_TASK_
Send back the line that contains "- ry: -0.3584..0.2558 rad" and all lines following it through the end of the data below, exactly, omitting pictures.

─── PROVIDED MATERIAL

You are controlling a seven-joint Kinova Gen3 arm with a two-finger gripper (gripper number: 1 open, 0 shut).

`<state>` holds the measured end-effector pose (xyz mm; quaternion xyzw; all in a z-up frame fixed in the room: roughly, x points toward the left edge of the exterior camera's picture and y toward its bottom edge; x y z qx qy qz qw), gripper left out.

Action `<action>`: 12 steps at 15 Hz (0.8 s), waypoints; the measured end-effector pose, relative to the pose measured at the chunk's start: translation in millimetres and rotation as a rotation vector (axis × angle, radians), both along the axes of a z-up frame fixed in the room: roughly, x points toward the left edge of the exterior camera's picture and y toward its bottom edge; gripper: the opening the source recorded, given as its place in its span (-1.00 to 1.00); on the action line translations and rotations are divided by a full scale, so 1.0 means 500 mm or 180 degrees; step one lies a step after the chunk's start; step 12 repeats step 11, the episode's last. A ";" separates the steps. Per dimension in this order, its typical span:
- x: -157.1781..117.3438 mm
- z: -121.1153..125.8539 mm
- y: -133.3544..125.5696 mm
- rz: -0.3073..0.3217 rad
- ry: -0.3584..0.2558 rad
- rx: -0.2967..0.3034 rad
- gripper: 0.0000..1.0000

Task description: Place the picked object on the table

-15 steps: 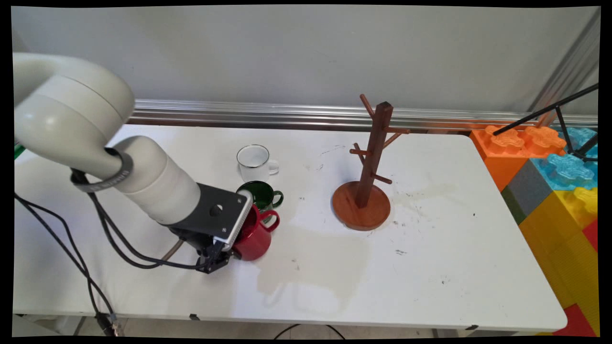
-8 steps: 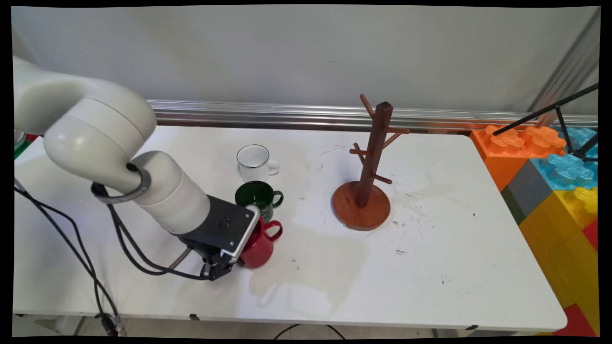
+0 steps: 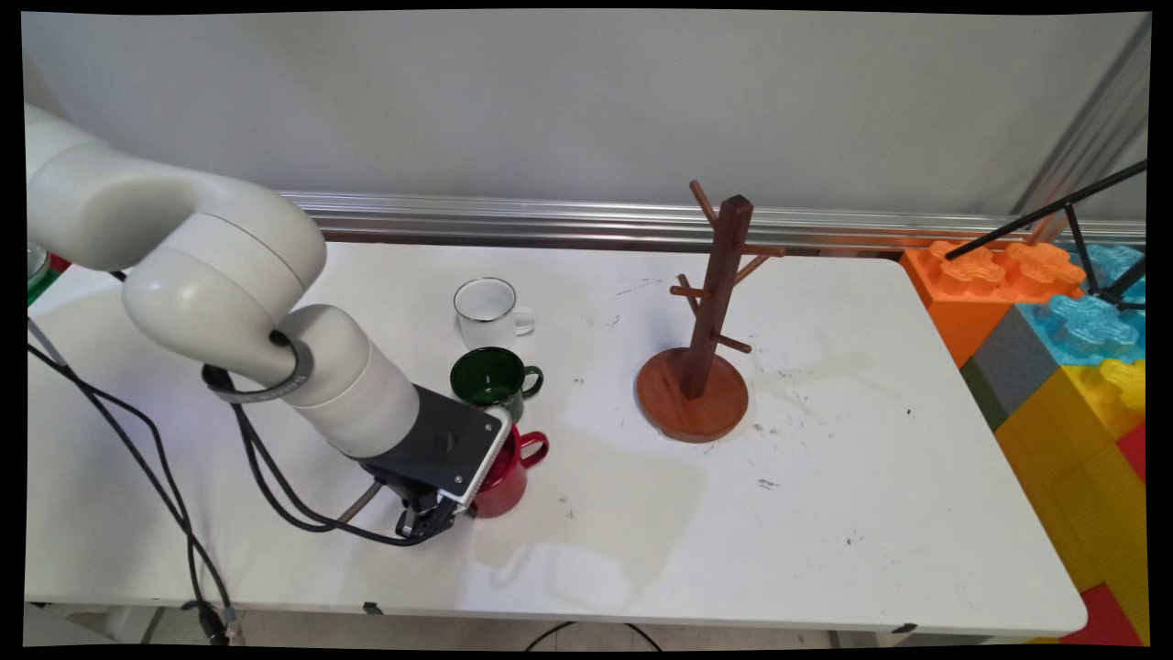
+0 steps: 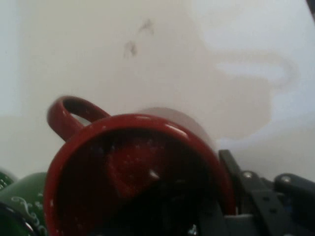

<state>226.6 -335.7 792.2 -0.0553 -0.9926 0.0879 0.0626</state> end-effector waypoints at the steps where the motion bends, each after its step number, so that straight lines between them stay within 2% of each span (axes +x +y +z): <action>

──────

_ANSWER TO THIS EXERCISE_
- ry: -0.3584..0.2558 rad
- rx: -0.2967..0.3034 rad
- gripper: 0.0000..1.0000

Task description: Place the picked object on the table

-15 steps: 
-8 steps: 
+0 steps: 
+0 steps: 

<state>226.6 -335.7 792.2 -0.0553 -0.9926 0.0879 0.0626</state> end-effector waypoints at the steps where the motion bends, each after its step number, so that straight lines between them stay within 2% of each span (axes +x +y +z): <action>

This answer is complete.